In terms of driver, the company recorded revenue contraction of 14.9% to N5.6 billion underpinned by weaker sales volume and in part falling local CPO prices (-2.5% YoY) in Q2 2018. Okomu faced volumes pressures owing to lower than expected Yield Ton FFB/ ha in Q2 2018 (-33% YoY to 2.51) which translated to a 10% YoY contraction in volumes by our estimates (Q2 18: 12,000 MT).

Elsewhere, the contraction in local CPO prices mirrors falling global CPO prices (-11.5% YoY over Q2 2018) following widening surplus in the global CPO market. Accordingly, palm oil sales declined 15.4% YoY to N5.1 billion. In a similar fashion, the company reported weaker revenue from rubber (-9.1% YoY to N461 million), also due to weaker rubbers prices (-16% YoY over Q2 2018) in global markets. Despite weaker volumes in the period, Okomu faced cost pressures with cost of sales tracking significantly higher (Q2 2018: N1.14 vs N22 million in Q2 2017). As a result, gross profit plunged 32.1% YoY to N4.45 billion while related margin contracted 20ppts to 79.6%.

Despite sizeable fall in operating expenses (-25.9% YoY to N1.51 billion), EBIT for the quarter dipped 34.8% YoY to N2.95 billion—tailing weaker top line earnings while related margin declined 16ppts to 52.7%. However, having paid down its FCY owed to its parent company (Socfinal Group), finance expense slipped 50.5% YoY to N125.63 billion.

This in addition to tamer slump in finance income (Q2 18 -4.7% YoY to N141 million), translated to a net finance income of N15.39 billion over the review period in relation to an expense of N106 billion in Q2 2017.

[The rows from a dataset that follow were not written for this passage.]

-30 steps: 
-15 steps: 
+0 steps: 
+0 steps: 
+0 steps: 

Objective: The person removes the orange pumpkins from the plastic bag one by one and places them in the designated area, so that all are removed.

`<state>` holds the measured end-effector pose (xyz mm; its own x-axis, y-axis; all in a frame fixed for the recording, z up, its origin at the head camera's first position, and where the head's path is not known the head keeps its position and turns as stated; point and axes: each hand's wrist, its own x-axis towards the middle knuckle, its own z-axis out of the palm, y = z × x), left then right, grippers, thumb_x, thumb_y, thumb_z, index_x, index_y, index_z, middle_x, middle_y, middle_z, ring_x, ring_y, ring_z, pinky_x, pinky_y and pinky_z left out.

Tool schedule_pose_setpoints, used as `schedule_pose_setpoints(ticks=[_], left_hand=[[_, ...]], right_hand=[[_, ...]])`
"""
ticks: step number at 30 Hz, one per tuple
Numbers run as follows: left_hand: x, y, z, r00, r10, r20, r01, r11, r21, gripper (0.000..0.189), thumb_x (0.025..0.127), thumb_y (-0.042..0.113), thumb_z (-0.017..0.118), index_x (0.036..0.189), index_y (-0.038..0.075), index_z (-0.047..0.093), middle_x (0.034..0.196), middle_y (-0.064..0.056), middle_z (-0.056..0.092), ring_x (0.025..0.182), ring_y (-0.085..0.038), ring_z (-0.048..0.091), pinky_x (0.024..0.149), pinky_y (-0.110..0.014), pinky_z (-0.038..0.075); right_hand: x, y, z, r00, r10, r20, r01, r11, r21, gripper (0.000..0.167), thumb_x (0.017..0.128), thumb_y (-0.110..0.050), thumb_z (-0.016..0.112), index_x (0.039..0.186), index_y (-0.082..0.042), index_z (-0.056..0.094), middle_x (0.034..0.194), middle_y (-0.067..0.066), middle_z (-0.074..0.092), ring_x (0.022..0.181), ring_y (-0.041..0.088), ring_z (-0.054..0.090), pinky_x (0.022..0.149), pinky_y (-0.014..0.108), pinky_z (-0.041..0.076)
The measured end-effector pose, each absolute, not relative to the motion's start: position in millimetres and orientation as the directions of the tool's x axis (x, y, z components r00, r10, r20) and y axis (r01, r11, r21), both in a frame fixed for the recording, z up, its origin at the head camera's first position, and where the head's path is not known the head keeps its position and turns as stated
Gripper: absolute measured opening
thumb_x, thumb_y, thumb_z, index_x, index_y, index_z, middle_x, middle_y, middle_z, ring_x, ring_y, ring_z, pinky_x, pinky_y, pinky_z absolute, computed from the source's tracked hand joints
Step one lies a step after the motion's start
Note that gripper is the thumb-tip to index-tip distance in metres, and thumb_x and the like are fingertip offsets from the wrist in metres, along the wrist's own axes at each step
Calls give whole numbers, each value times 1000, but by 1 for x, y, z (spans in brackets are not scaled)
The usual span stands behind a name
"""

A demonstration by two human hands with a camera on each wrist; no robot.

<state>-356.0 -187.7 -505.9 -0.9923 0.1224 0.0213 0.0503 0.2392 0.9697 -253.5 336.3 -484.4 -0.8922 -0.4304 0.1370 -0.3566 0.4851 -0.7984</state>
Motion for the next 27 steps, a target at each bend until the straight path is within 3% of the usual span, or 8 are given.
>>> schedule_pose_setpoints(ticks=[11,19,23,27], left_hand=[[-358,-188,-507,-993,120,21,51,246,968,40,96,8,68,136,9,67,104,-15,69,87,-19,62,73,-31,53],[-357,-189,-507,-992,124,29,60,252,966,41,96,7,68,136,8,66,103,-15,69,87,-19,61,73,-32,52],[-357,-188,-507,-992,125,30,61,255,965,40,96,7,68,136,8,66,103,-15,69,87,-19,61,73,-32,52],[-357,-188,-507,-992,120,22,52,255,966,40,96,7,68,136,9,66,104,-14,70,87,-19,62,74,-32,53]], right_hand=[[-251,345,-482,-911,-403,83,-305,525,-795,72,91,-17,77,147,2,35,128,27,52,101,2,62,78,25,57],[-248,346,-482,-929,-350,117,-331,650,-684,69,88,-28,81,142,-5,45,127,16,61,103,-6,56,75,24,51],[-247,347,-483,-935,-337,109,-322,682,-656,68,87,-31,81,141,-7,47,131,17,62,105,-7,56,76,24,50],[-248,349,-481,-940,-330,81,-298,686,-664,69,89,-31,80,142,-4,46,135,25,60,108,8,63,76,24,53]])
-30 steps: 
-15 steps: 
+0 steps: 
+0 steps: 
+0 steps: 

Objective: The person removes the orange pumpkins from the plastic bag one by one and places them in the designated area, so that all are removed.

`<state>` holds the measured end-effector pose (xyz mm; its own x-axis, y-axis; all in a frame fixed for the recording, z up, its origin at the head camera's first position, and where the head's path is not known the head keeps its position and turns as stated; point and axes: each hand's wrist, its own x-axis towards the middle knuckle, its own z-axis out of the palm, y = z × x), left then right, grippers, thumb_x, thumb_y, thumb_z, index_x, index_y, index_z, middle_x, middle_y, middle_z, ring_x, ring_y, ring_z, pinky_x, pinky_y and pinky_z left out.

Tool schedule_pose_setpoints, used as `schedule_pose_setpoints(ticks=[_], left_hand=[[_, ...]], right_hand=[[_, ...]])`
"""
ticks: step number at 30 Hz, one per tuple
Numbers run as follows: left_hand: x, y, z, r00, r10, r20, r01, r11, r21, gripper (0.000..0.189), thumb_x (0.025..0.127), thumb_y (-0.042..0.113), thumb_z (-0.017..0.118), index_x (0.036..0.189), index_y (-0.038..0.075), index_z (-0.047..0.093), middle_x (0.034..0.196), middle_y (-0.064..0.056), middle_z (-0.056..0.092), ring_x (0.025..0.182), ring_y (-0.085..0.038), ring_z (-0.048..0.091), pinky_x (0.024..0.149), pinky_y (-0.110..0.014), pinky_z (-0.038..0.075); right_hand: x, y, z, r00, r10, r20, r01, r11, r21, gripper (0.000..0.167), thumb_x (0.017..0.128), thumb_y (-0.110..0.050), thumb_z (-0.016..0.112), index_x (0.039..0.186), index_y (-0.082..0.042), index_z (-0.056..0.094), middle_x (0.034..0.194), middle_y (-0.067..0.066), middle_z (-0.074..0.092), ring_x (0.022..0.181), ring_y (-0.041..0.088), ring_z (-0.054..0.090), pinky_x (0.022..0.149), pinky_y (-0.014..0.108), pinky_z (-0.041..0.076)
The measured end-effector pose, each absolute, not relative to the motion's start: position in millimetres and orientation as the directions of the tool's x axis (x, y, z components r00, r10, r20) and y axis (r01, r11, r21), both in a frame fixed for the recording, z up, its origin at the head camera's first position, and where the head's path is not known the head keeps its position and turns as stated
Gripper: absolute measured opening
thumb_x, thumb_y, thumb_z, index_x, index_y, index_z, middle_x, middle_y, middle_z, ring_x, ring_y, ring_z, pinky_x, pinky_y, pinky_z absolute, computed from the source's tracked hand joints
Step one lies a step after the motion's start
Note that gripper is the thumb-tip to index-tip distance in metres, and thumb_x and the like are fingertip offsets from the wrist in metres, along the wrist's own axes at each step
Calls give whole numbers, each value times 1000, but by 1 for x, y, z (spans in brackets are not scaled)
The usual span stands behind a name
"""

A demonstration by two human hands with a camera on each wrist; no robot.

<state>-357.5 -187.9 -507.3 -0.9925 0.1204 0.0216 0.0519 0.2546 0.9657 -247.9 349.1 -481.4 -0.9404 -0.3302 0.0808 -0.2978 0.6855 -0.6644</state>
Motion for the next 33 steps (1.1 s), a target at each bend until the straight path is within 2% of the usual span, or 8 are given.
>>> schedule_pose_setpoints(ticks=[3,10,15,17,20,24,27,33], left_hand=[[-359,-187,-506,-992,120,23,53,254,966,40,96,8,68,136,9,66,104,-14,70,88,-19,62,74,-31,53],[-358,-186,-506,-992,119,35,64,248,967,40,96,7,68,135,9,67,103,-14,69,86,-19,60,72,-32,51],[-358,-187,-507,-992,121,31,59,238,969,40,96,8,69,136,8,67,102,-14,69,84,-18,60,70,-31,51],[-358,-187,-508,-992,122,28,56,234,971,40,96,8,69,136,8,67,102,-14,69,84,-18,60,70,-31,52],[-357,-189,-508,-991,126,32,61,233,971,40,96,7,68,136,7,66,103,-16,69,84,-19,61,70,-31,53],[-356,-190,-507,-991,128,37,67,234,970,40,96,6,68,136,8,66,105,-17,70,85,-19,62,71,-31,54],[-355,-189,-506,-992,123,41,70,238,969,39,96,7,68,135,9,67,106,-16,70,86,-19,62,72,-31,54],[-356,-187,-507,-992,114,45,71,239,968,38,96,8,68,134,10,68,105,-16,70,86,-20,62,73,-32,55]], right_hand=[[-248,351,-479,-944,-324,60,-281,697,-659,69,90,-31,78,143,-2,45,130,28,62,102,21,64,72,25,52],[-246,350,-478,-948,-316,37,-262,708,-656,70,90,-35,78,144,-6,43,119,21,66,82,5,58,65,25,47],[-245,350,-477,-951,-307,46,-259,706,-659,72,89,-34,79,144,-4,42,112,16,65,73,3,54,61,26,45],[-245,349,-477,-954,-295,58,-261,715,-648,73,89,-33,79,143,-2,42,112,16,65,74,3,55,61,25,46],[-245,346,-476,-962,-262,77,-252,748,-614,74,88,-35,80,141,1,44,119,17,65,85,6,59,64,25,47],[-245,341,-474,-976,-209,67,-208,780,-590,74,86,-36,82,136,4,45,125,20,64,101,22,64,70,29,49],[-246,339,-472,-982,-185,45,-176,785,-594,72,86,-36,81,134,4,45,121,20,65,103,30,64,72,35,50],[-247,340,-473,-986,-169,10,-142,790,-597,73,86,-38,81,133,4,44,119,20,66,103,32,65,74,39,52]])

Overall, the combination of dwindling revenues (Q2 2018: -14.9% YoY) and cost pressures led the company to report weaker PAT which plunged 22% to N2.47 billion in Q2 2018. Okomu trades at a current P/E of 8.94x versus 16.45x for Bloomberg MENA peers. We have a BUY rating on the stock based on our last communicated FVE of N102.3.

More analysis to follow.

Proshare Nigeria Pvt. Ltd.

Proshare Nigeria Pvt. Ltd.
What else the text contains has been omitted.